Now people on the radio are much more aware that they are going on the record. And so that they are more careful about what they are claim to be expert in and what they claim to know for sure. They are on the side of caution. The “talk” should not be cheap.
Do not equate their experience with yours.
If they are talking about having lost a family member don’t start talking about the time you have lost a family member. If they are talking about the trouble at work don’t start talking about your work troubles and how much do you hate your job. It’s not the same. It is NEVER the same. All experiences are individual. And more importantly it is not about you. You don’t need to take the moment to prove how amazing you are, or how much you have suffered.
Somebody asked to the famous physicist Stephen Hawking-
“How much is your IQ?”
And he said-
“I have no idea; people who brag about their IQs are losers.”
Conversations are not promotional opportunities.
Try not to repeat yourself.
It’s condescending and it is really boring and we tend to do it a lot. Specially in work conversation or in conversations with children. We have a point to make so we just keep rephrasing it over and over. Don’t do that.
Stay cut of the weeds.
Frankly, people don’t care the years, names, dates all those details that you are struggling to come up with in your mind. They don’t care. What they care about is “you”. They care about what “you” are like. What “you” have in common with them. So, forget the details and leave them out.
I cannot tell you how many really important people have said that. Listening is perhaps -the number one most important skill that you can develop. Buddha said-
“If your mouth is open you are not learning.”
And Calvin Coolidge said-
“No man ever listened his way out of a job.”
Why do we not listen to each other? Because-
We would rather talk. What I am talking, I’m in control. I don’t have to hear anything I am not interested in. I am the center of attention. I can booster my own identity. But there is another reason we get destructed. The average person talks in about 225 words per minute. But we can listen to up to 500 words per minute. So, our minds are filling up those 275 words per minute. It takes effort and energy to actually pay attention to someone. But if you cannot do that you are not in a conversation. You are just 2 people shouting out barely related sentences at the same place. You have to listen to one another.
Steven Kuvy said it beautifully-
“Most of us do not listen with the intention of understanding; they listen with an intention to reply.”
So, to rephrase it – Very rare people actually listen to understand the content. And for the example of a great listener, was our president Bill Clinton.

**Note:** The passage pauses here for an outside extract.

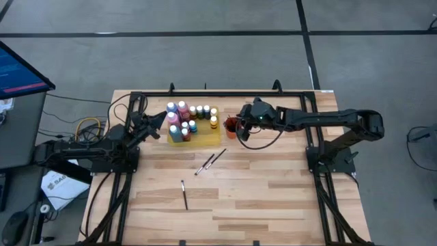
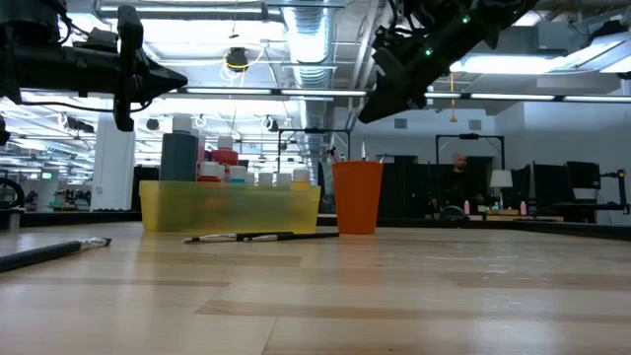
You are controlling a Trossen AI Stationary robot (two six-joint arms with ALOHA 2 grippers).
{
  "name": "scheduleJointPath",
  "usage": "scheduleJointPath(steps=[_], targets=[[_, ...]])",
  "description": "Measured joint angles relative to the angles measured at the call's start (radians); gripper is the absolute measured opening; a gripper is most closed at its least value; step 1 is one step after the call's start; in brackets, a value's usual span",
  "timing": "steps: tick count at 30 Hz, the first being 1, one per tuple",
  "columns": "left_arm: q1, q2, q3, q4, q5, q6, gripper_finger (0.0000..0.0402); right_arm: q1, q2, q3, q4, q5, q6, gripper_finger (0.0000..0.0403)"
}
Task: Pick & Place Paint Supplies
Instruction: Put the silver paint brush into the orange cup
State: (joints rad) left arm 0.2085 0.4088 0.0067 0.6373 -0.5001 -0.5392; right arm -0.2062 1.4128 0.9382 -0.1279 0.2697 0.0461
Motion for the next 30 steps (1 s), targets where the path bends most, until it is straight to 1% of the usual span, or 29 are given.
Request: scheduleJointPath(steps=[4, 7, 10, 12, 15, 18, 22, 27, 30], targets=[[0.0, 0.0, 0.0, 0.0, 0.0, 0.0, 0.0001, 0.005, 0.001, 0.024, -0.003, -0.003, -0.001, 0.0113], [0.0, 0.0, 0.0, 0.0, 0.0, 0.0, 0.0001, 0.029, 0.001, 0.081, 0.0, -0.008, -0.001, 0.016], [0.0, 0.0, 0.0, 0.0, 0.0, 0.0, 0.0001, 0.08, 0.027, 0.156, 0.007, -0.021, -0.045, 0.0185], [0.0, 0.0, 0.0, 0.0, 0.0, 0.0, 0.0001, 0.117, 0.069, 0.209, -0.026, -0.036, -0.077, 0.0189], [0.0, 0.0, 0.0, 0.0, 0.0, 0.0, 0.0001, 0.167, 0.158, 0.314, -0.078, -0.067, -0.115, 0.0182], [0.0, 0.0, 0.0, 0.0, 0.0, 0.0, 0.0001, 0.214, 0.278, 0.419, -0.164, -0.1, -0.16, 0.0172], [0.0, 0.0, 0.0, 0.0, 0.0, 0.0, 0.0001, 0.266, 0.44, 0.535, -0.23, -0.165, -0.231, 0.0163], [0.0, 0.0, 0.0, 0.0, 0.0, 0.0, 0.0001, 0.316, 0.593, 0.628, -0.32, -0.195, -0.373, 0.0157], [0.0, 0.0, 0.0, 0.0, 0.0, 0.0, 0.0001, 0.335, 0.656, 0.661, -0.321, -0.21, -0.456, 0.0153]])
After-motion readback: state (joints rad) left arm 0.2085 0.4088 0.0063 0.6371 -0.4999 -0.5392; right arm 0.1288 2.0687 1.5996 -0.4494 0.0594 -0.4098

In a social setting, we should talk about one subject as long as it is interesting to both parties involved. Keep it short and keep it sweet and then move on to the next chapter.

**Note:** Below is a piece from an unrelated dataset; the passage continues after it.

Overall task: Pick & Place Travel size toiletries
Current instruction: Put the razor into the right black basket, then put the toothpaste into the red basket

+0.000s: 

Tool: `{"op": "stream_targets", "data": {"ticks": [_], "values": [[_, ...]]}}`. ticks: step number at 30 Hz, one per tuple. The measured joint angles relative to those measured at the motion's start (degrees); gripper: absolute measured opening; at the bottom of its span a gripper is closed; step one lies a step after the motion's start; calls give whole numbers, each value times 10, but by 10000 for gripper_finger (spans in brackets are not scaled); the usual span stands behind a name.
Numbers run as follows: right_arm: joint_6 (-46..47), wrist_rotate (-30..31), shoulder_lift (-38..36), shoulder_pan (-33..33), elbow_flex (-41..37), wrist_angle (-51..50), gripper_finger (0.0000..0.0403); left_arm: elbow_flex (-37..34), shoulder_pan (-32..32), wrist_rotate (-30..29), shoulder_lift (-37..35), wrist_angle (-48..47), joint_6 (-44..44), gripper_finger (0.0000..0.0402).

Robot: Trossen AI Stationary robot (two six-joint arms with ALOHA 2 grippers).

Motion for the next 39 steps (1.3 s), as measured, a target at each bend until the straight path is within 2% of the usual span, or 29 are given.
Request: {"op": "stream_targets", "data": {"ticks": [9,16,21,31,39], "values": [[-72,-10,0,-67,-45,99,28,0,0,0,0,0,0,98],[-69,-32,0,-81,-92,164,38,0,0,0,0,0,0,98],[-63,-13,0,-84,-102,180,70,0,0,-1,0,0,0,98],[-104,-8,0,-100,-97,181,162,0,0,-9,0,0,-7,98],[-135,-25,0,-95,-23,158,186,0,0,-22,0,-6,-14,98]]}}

All of these point out to the same basic concept-
Be interested in other people.
My father loved to entertain many people at home. So, growing up, I saw many people coming over to talk to my father and listen to him talk and sing. As they would leave my mother would come with great excitement and ask us –
“Do you know who that was?” And she would tell us with great pride that he is the owner of this big multinational company, or she is the CEO of this shipping company or He is the most popular singer of the country. And I kind of grew up assuming everyone has some hidden amazing thing about them and honestly I think it makes me a better host. I keep my mouth shut as often as I possibly can when it comes to listening to the other person. I try to keep my mind open and I am always prepared to be amazed and I am never disappointed. You do the same thing Go out and talk to people listen to them and most importantly be prepared to be amazed.